Waschen Sie die Kammer mit 30 Mikrolitern TAM10 mit Tween-Puffer und sammeln Sie die Durchlauflösung mit einem gefalteten Filterpapier. Warten Sie eine Minute nach dem Waschen. Verdünnen Sie die Ribosomenkomplexe PRE oder POST auf 10-15 nanomolare Konzentrationen mit TAM10 mit Tween-Puffer.
Laden Sie 20 Mikroliter der Ribosomenprobe in den Kanal und warten Sie zwei Minuten. Machen Sie den Bildgebungspuffer mit 50 Mikrolitern TAM10-Puffer und jeweils 0,5 Mikrolitern Desoxyglucose und Trolox-Lösung. Mischen Sie sie gut.
Spülen Sie die Kammer mit 30 Millilitern des Bildpuffers. Stellen Sie die Kamera für die Aufnahme von Bildern ein. Klicken Sie auf den oberen Verschluss und die Lampe auf aus.
Starten Sie die Kameraaufnahme und verteilen Sie die Bilder in drei Fenster, die zwei einzelne Kameras und das Overlay darstellen. Wählen Sie im Menü "Erfassen" die Option "Zeitraffer aufnehmen" aus, und klicken Sie dann auf "Automatisch erfassen". Legen Sie den entsprechenden Dateinamen, Dateipfad und die Anzahl der Schleifen fest und klicken Sie auf Jetzt ausführen.
Schließen Sie das Popup-Fenster, sobald die Bildaufnahme abgeschlossen ist, und öffnen Sie dann die erfasste ND-Datei. Klicken Sie auf ROI, einfacher ROI-Editor und wählen Sie den Optionskreis. Wählen Sie den ROI auf dem Bild aus und klicken Sie auf Fertig stellen, wenn es fertig ist.
Klicken Sie auf Messung, Zeitmessung, um die Daten entweder als Diagramm oder als Tabelle anzuzeigen. Öffnen Sie die Registerkarte Export, um die Exportparameter festzulegen, und klicken Sie dann auf Exportieren, um die Dichten zu speichern. Öffnen Sie abschließend die Datei, die mit einer geeigneten Anwendung exportiert wurde.
Der Abstand vom L27-Markierungsrest zur A-Stelle oder P-Stelle tRNA beträgt 61 bzw. 52 Angström, was einer FRET-Effizienz von 0,47 bzw. 0,65 entspricht. Floreszenzdicken aus den Spender- und Akzeptorkanälen wurden abgerufen und als Zeitraffer aufgezeichnet.
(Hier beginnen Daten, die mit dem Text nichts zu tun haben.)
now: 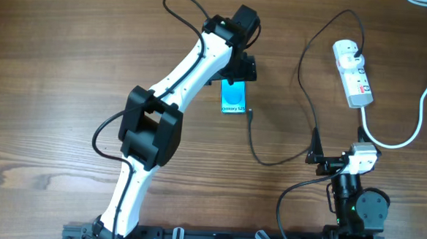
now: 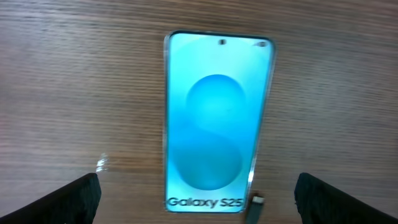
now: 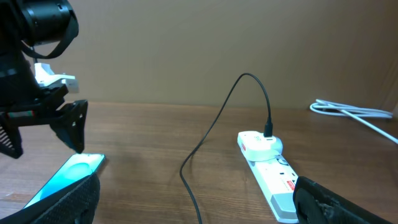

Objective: Plug charger to phone and switch on socket
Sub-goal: 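Move the left gripper forward over the top end of the phone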

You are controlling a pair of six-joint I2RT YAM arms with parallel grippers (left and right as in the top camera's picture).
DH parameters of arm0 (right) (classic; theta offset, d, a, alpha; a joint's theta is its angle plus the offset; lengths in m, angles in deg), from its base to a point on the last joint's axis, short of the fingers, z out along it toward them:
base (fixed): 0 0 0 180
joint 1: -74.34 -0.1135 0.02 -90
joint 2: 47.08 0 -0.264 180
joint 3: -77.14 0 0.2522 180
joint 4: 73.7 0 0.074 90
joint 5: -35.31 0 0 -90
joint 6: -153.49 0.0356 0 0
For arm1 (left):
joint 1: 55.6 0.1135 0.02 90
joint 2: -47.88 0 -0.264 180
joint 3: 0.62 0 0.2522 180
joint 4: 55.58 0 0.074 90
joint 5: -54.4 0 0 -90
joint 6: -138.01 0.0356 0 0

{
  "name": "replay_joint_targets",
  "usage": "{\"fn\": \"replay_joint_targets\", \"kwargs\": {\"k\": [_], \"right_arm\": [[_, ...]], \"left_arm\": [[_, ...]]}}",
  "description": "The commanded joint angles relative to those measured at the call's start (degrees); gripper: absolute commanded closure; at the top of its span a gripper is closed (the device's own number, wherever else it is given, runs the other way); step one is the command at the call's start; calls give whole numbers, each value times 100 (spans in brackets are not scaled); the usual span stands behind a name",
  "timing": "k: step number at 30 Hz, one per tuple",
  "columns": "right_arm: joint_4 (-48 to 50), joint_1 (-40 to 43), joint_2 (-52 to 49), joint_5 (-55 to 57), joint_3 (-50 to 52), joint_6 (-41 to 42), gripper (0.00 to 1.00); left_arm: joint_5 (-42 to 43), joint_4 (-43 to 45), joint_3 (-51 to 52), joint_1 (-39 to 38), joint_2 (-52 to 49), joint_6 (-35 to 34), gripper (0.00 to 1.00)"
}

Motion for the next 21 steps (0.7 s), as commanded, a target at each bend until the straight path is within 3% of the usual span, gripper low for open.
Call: {"fn": "replay_joint_targets", "kwargs": {"k": [1, 19, 21], "right_arm": [[9, 24, 20, 59, 9, 111, 0], [9, 24, 20, 59, 9, 114, 0], [9, 24, 20, 59, 9, 114, 0]], "left_arm": [[133, 195, -79, -109, -81, -13, 0], [-66, 1154, 986, -138, -81, 15, 0], [-72, 1220, 1047, -144, -81, 254, 0]]}}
Nach dem Ausbleichen des Spenders näherten sich beide Spuren dem Ausgangswert, da keine Erregung direkt am Akzeptor auftreten konnte.
Nach dem Akzeptorbleichen nahm die Intensität des Spenders zu, da weniger Reaktionswege die Anregungsenergie ableiteten. Die einzelnen Ribosomen wiesen aufgrund der wackelnden Bewegung der tRNAs unterschiedliche Schwankungen auf, was zu Abstandsschwankungen zum L27 führte. Andere Methoden wie Puromycin-Assay, Assay, Toeprinting-Assay und Massenspezifikation ergänzen die Einzelmolekül-FRET-Methode und geben weitere Details zur Proteinsynthese preis.
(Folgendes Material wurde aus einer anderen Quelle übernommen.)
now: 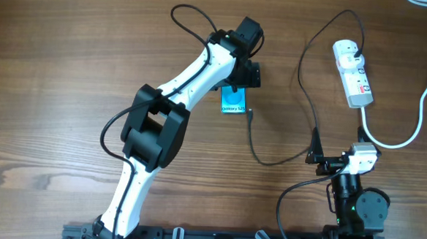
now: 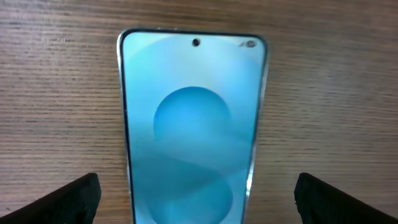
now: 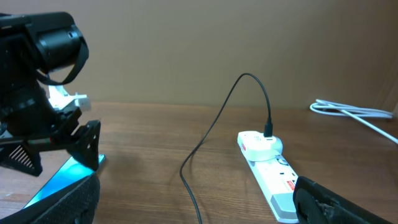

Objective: Plug charger to phone and switch on socket

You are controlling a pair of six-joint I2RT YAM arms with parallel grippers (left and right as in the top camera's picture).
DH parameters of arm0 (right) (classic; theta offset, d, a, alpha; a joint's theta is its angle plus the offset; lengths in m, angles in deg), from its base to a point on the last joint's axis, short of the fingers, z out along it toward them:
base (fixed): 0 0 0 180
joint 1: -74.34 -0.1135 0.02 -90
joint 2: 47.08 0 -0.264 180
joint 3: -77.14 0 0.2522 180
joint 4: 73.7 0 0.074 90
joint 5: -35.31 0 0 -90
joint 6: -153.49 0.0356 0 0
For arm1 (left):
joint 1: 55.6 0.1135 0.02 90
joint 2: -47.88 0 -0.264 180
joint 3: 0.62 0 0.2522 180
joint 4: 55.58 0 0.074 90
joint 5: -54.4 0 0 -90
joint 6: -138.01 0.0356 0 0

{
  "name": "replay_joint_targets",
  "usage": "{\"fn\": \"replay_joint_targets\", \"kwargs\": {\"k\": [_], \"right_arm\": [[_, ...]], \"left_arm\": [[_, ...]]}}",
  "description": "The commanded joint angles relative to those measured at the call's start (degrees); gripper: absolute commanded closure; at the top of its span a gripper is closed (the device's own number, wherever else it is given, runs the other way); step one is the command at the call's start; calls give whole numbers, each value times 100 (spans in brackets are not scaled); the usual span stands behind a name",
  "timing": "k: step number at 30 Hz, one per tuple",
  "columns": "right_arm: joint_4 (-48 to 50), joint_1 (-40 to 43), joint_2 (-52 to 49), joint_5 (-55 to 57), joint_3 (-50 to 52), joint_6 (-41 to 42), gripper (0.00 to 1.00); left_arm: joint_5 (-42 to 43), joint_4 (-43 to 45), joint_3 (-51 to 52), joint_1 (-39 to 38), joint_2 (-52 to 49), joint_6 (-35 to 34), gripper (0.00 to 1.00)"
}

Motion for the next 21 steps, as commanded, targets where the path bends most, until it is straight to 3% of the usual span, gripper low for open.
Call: {"fn": "replay_joint_targets", "kwargs": {"k": [1, 5, 21], "right_arm": [[9, 24, 20, 59, 9, 111, 0], [9, 24, 20, 59, 9, 111, 0], [9, 24, 20, 59, 9, 111, 0]], "left_arm": [[-127, 114, 175, -46, -76, 507, 0], [-459, 262, 184, -149, -79, 754, 0], [-511, 251, 184, -155, -452, 129, 0]]}}
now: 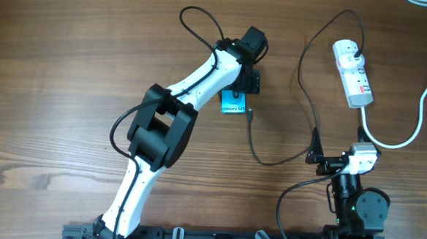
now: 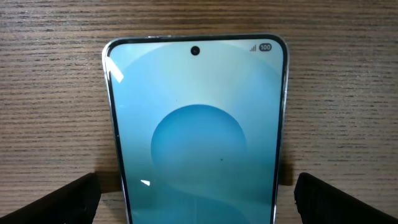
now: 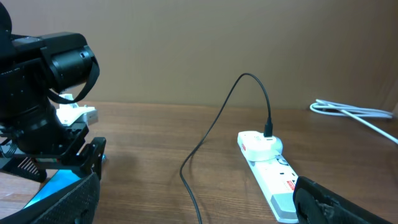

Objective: Plug charger to phone and switch on socket

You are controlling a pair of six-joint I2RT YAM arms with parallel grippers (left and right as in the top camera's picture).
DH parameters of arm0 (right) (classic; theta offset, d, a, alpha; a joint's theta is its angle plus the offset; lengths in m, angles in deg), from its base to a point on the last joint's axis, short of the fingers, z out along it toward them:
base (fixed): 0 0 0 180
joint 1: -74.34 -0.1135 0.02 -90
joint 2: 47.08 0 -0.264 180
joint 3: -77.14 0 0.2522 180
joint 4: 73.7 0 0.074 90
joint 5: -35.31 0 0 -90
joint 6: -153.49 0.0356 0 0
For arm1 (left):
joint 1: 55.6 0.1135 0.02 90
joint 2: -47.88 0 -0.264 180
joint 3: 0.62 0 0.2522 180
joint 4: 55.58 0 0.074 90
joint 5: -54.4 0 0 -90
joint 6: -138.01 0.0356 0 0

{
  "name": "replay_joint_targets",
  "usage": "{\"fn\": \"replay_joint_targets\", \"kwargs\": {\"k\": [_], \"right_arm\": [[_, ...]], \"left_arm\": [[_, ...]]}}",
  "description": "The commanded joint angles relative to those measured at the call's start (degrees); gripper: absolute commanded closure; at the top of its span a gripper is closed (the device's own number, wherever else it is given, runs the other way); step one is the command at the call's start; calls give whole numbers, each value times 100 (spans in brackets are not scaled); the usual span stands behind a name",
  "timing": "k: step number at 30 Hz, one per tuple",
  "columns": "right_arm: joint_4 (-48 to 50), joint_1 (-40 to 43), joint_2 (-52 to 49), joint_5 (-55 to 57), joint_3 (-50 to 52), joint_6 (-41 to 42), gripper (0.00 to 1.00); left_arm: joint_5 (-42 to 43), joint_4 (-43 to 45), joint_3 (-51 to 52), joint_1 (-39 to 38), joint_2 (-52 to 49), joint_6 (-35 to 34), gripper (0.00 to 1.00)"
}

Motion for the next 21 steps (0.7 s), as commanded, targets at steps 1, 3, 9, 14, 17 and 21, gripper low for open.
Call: {"fn": "replay_joint_targets", "kwargs": {"k": [1, 3, 9, 14, 17, 21], "right_arm": [[9, 24, 20, 59, 9, 109, 0], [9, 24, 20, 59, 9, 111, 0], [9, 24, 20, 59, 9, 109, 0], [9, 24, 20, 59, 9, 109, 0], [9, 24, 20, 59, 9, 111, 0], [9, 24, 20, 59, 9, 111, 0]], "left_arm": [[28, -52, 52, 0, -219, -168, 0], [28, -42, 52, 0, -219, -170, 0], [7, -57, 52, 0, -219, -168, 0], [-317, -179, 52, -28, -219, -168, 0], [-527, -243, 52, -72, -219, -168, 0], [-568, -247, 52, -92, -219, -170, 0]]}}
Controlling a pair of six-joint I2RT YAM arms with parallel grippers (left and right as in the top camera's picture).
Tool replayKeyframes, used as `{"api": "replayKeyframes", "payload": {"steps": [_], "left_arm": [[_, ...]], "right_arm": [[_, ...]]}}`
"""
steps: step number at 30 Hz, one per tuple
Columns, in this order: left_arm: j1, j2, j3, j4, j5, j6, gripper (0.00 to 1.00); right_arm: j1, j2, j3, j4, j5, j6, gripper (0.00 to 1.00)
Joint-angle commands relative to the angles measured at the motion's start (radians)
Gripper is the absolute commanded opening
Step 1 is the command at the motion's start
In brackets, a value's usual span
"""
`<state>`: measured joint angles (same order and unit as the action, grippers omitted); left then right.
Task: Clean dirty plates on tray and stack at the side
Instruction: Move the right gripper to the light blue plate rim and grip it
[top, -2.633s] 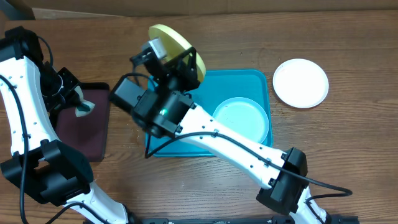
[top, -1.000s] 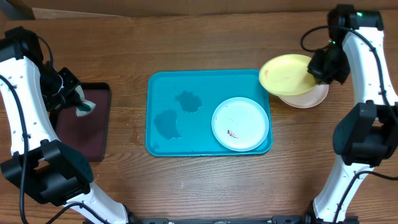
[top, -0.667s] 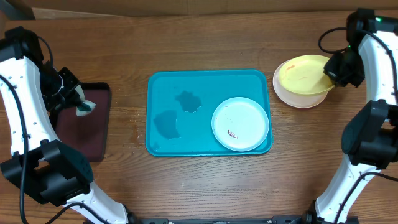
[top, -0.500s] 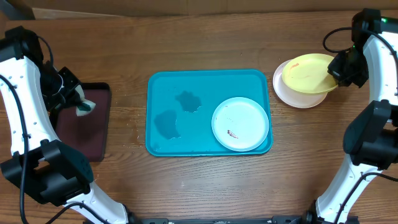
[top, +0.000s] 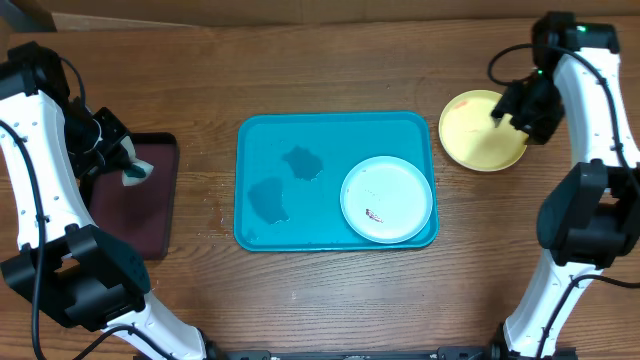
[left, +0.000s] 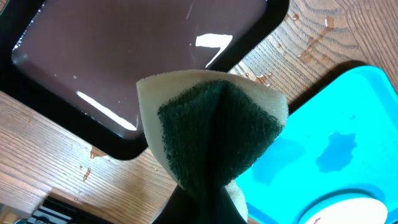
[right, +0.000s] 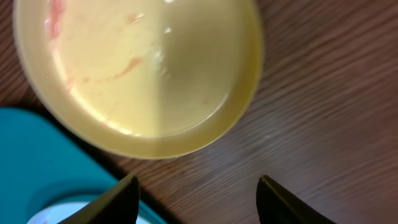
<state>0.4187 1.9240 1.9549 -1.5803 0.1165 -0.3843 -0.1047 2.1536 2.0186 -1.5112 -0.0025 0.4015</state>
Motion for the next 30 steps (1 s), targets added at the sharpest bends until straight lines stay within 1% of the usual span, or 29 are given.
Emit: {"api": "replayKeyframes", "payload": {"steps": [1, 3, 8, 9, 12, 14, 16, 17, 21, 26, 28, 30], "left_arm": [[-0.008, -0.022, -0.003, 0.003, 0.004, 0.023, 0.04], [-0.008, -0.022, -0.003, 0.003, 0.004, 0.023, 0.04], [-0.008, -0.022, -0.003, 0.003, 0.004, 0.023, 0.04], [-0.008, -0.022, -0.003, 0.003, 0.004, 0.023, 0.04], [-0.008, -0.022, -0.003, 0.003, 0.004, 0.023, 0.04], [-0.008, -0.022, -0.003, 0.003, 0.005, 0.023, 0.04], [-0.008, -0.022, -0.003, 0.003, 0.005, 0.023, 0.04], [-0.008, -0.022, -0.003, 0.002, 0.005, 0.023, 0.04], [-0.008, -0.022, -0.003, -0.001, 0.007, 0.026, 0.04], [-0.008, -0.022, -0.003, -0.004, 0.007, 0.026, 0.05], [-0.008, -0.022, -0.003, -0.005, 0.007, 0.027, 0.04], [-0.008, -0.022, -0.003, -0.005, 0.007, 0.026, 0.04]], "right_arm": [[0.064, -0.016, -0.003, -0.005, -0.159, -0.144, 0.62], [0.12, -0.016, -0.003, -0.019, -0.182, -0.198, 0.62], [0.251, -0.016, -0.004, -0.042, -0.124, -0.218, 0.61], [0.274, -0.016, -0.004, -0.047, -0.095, -0.207, 0.61], [0.338, -0.016, -0.004, -0.066, 0.045, -0.107, 0.61], [0.374, -0.016, -0.004, -0.063, 0.094, -0.101, 0.61], [0.397, -0.015, -0.004, -0.061, 0.095, -0.143, 0.59], [0.408, -0.014, -0.004, -0.063, 0.092, -0.181, 0.57], [0.435, -0.004, -0.004, -0.068, 0.091, -0.383, 0.57], [0.432, 0.002, -0.004, 0.002, 0.024, -0.458, 0.56], [0.431, 0.002, -0.004, 0.041, -0.001, -0.465, 0.56], [0.432, 0.002, -0.004, 0.06, -0.03, -0.514, 0.55]]}}
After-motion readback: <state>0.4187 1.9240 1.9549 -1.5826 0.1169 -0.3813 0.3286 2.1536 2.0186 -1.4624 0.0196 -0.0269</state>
Einzelmolekül-FRET hat eine breite Anwendung, da viele biologische Prozesse im Nanometerbereich und auf Millisekunden-Zeitskalen ablaufen. Durch das Markieren der richtigen Farbstoffe an den richtigen Positionen können viele andere Dynamiken aufgedeckt werden.